Location: Livestock Nutrient Management ResearchTitle: Estimation of ammonia emissions from two commercial beef cattle feedyards in the southern high plains with process-based models Author
|Rotz, Clarence - Al|
|Li, Chengsheng - University Of New Hampshire|
|Todd, Richard - Rick|
|Salas, William - Applied Geosolutions, Llc|
Submitted to: Meeting Proceedings
Publication Type: Proceedings
Publication Acceptance Date: 3/15/2013
Publication Date: 4/3/2013
Citation: Waldrip, H., Rotz, C.A., Li, C., Todd, R.W., Salas, W.G., Cole, N.A. 2013. Estimation of ammonia emissions from two commercial beef cattle feedyards in the southern high plains with process-based models. Proceedings of the National Conference on Livestock and Poultry Environmental quality; from Waste to Worth:spreading science and solutions. 1:85.

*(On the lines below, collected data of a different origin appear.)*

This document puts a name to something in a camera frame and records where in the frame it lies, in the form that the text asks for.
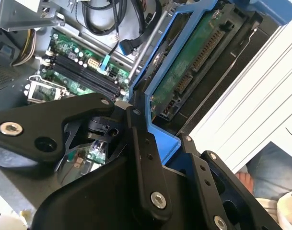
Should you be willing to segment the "person hand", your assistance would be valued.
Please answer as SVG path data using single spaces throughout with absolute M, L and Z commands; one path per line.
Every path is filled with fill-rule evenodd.
M 254 180 L 247 172 L 239 172 L 236 173 L 235 176 L 240 180 L 240 182 L 245 186 L 245 188 L 250 192 L 253 193 L 254 189 Z

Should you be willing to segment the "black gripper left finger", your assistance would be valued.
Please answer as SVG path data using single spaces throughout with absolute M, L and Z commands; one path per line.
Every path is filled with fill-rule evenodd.
M 172 214 L 163 169 L 147 124 L 145 96 L 134 94 L 121 108 L 100 93 L 17 107 L 0 112 L 0 168 L 34 178 L 51 175 L 75 147 L 98 140 L 97 124 L 106 124 L 106 162 L 129 159 L 131 197 L 136 212 L 147 217 Z

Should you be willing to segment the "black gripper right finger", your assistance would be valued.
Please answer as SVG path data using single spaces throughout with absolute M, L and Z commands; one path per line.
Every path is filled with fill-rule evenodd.
M 190 183 L 205 230 L 280 229 L 216 153 L 199 153 L 189 135 L 180 133 L 178 137 L 177 170 Z

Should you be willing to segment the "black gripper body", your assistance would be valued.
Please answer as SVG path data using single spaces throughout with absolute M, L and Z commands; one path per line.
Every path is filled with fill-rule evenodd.
M 186 176 L 163 168 L 172 204 L 167 222 L 136 212 L 127 159 L 122 157 L 53 192 L 38 208 L 34 230 L 213 230 Z

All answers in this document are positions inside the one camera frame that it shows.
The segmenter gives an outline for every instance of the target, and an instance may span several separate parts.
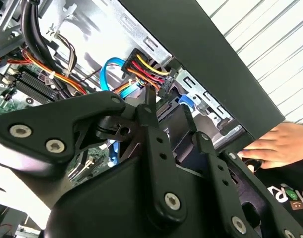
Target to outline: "black wire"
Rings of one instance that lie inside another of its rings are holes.
[[[48,68],[55,71],[56,70],[56,64],[54,63],[54,60],[52,59],[52,56],[50,54],[49,48],[44,42],[41,32],[40,32],[40,26],[39,26],[39,14],[38,14],[38,6],[33,5],[31,10],[31,26],[32,26],[32,34],[37,42],[37,47],[39,49],[39,52],[46,60]]]
[[[46,61],[39,52],[39,49],[37,47],[37,43],[35,39],[33,38],[33,35],[31,33],[31,14],[32,14],[32,5],[29,4],[26,0],[22,1],[21,4],[22,7],[22,13],[21,13],[21,31],[23,38],[25,39],[25,42],[27,46],[29,47],[31,53],[36,57],[36,59],[41,62],[42,64],[46,65]]]
[[[76,55],[76,51],[75,51],[75,47],[71,44],[70,41],[68,41],[67,38],[65,38],[63,35],[58,35],[59,38],[62,38],[63,40],[62,43],[68,47],[70,49],[70,55],[68,58],[68,61],[71,62],[71,58],[72,58],[72,54],[74,56],[74,61],[73,61],[73,65],[72,65],[72,70],[76,67],[77,64],[77,55]]]
[[[43,41],[41,32],[40,32],[40,26],[39,26],[39,18],[38,18],[38,6],[37,5],[32,5],[32,9],[31,9],[31,26],[32,26],[32,34],[34,39],[37,42],[37,48],[39,49],[39,52],[41,53],[41,55],[44,57],[45,61],[46,61],[46,66],[49,67],[51,70],[53,71],[57,71],[57,67],[55,65],[54,60],[51,57],[50,51],[47,47],[47,45],[45,44],[45,42]],[[70,92],[67,89],[67,86],[57,80],[57,79],[53,79],[52,80],[54,86],[56,87],[58,93],[64,98],[71,98],[72,95],[70,94]]]

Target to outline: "black bracket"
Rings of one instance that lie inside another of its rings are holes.
[[[95,135],[96,122],[125,108],[118,95],[99,92],[0,115],[0,164],[35,176],[63,175],[75,155],[105,142]],[[27,134],[11,133],[16,125]],[[50,140],[62,142],[63,151],[49,151]]]

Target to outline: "red wire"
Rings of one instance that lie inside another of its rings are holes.
[[[154,76],[150,75],[149,73],[145,72],[136,62],[132,62],[132,64],[143,74],[145,74],[147,77],[149,77],[150,79],[156,81],[156,82],[160,82],[160,83],[164,83],[165,81],[159,78],[155,78]]]

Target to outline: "black side panel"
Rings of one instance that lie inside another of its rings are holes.
[[[252,137],[284,120],[195,0],[119,1]]]

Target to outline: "orange wire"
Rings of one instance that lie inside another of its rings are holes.
[[[25,51],[26,56],[28,57],[28,59],[34,63],[36,66],[38,66],[39,68],[41,68],[42,70],[44,70],[47,73],[52,73],[53,71],[50,70],[49,68],[47,68],[46,66],[44,66],[43,64],[37,62],[27,51]],[[82,93],[83,95],[86,94],[86,92],[84,91],[83,88],[81,88],[77,83],[73,82],[72,80],[64,77],[63,75],[60,75],[58,73],[54,73],[54,76],[58,79],[60,79],[61,81],[68,83],[69,85],[71,85],[73,88],[75,88],[78,92]]]
[[[114,92],[115,92],[115,93],[119,93],[120,91],[122,91],[122,90],[128,88],[130,85],[132,85],[132,84],[134,84],[134,83],[136,83],[136,82],[135,82],[135,81],[132,81],[131,83],[126,83],[126,84],[124,84],[122,87],[120,87],[120,88],[118,88],[117,90],[115,90]]]
[[[139,76],[140,78],[142,78],[144,81],[146,81],[146,82],[150,83],[152,86],[154,86],[158,91],[160,90],[160,88],[159,88],[159,86],[157,84],[155,84],[154,82],[152,82],[150,79],[148,79],[147,77],[145,77],[141,73],[138,73],[135,70],[132,70],[131,68],[128,69],[128,72],[136,74],[137,76]]]

Technical Abstract: Ammonia emissions from beef cattle feedyards result in loss of nitrogen that could be useful for crop production, and this emission can have negative environmental consequences. Both empirical and process-based models have been developed to estimate ammonia emissions from various livestock production systems; however, little work has been conducted to assess their accuracy for large open-lot feedyards. To validate two process-based models, Manure-DNDC and the Integrated Farm System Model (IFSM), model-simulated ammonia emissions were compared to data collected from two commercial feedyards in the Texas High Plains from 2007 to 2009. Predictions made by Manure-DNDC and IFSM were within 71 to 81% agreement with observed feedyard emissions (p < 0.001), and were sensitive to seasonal variations in air temperature and dietary crude protein concentration. Manure-DNDC predicted mean daily ammonia flux densities for the two feedyards of 66 and 53 kg ammonia per hectare, and regression analysis showed good agreement with observed data (p < 0.001). With the addition of an open-lot emission routine, IFSM predicted daily per capita emission rates of 77 and 61 g ammonia per head for the two feedyards, which also agreed well with observations (p < 0.001). Despite differences in the core models, daily Manure-DNDC and IFSM predictions were highly correlated (r = 0.74, p < 0.001). When model predictions for annual feedyard ammonia emissions were compared to predictions made with a constant emission factor that is currently used by the EPA, IFSM and Manure-DNDC estimates were within 5% to 15% of observations for the two feedyards; whereas, the constant emission factor underestimated annual feedyard emissions by 43% to 64%. This evaluation indicates that both IFSM and Manure-DNDC are useful tools for predicting ammonia emissions from commercial feedyards, offering accurate information for policy makers and producers and methods for evaluating the effects of specific management practices and mitigation strategies.